Isenção e novas faixas
Para o ciclo de 2026, os contribuintes devem estar atentos às novas regras de isenção. Desde o dia 1º de janeiro, trabalhadores com remuneração mensal de até R$ 5 mil estão totalmente isentos do imposto. Além disso, foi implementada uma redução gradual para quem recebe até R$ 7.350, garantindo descontos progressivos conforme a faixa salarial se aproxima do teto de isenção total.
Responsabilidade e multas
A entrega do comprovante é de responsabilidade exclusiva da fonte pagadora, que pode disponibilizá-lo de forma impressa ou por meios digitais, como e-mail e portais de RH. Caso o empregador ou banco não forneça o documento no prazo, o contribuinte deve acionar o setor responsável. O descumprimento desta obrigação pode acarretar multas para as empresas e atrasos no processamento da restituição do cidadão.

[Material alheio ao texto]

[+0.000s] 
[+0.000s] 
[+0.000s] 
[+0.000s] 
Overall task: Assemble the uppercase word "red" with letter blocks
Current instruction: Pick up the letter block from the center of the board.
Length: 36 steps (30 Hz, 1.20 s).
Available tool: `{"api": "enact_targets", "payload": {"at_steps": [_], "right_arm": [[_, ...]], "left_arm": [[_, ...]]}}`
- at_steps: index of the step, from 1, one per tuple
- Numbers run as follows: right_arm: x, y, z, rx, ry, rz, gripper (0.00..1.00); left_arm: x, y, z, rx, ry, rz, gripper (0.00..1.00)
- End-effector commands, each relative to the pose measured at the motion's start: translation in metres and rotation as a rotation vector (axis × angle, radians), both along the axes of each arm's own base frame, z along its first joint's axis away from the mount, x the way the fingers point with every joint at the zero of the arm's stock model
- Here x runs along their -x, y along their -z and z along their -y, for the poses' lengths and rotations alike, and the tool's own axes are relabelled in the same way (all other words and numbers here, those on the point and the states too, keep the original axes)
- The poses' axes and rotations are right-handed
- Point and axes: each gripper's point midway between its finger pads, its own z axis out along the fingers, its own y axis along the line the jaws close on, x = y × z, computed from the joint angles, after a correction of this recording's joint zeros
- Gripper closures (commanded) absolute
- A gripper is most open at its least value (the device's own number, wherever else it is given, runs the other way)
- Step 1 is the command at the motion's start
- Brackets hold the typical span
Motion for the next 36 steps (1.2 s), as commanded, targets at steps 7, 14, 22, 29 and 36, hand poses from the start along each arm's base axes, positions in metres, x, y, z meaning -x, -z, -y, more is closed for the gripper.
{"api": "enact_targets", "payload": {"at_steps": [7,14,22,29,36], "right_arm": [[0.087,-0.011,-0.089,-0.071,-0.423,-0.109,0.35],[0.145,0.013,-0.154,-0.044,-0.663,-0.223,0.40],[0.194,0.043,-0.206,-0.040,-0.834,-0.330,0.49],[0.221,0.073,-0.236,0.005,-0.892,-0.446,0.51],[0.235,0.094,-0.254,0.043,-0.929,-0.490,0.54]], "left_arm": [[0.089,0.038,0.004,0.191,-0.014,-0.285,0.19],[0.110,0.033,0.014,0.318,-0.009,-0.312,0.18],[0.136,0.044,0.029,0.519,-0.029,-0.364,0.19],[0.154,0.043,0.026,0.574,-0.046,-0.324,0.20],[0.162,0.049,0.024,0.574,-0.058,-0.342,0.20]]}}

Com os informes em mãos, o contribuinte terá maior segurança para evitar a malha fina, cruzando os dados fornecidos pelas empresas com suas próprias movimentações financeiras. O calendário oficial de entrega das declarações deve ser iniciado em breve, seguindo o cronograma anual estabelecido pela Receita Federal para o mês de março.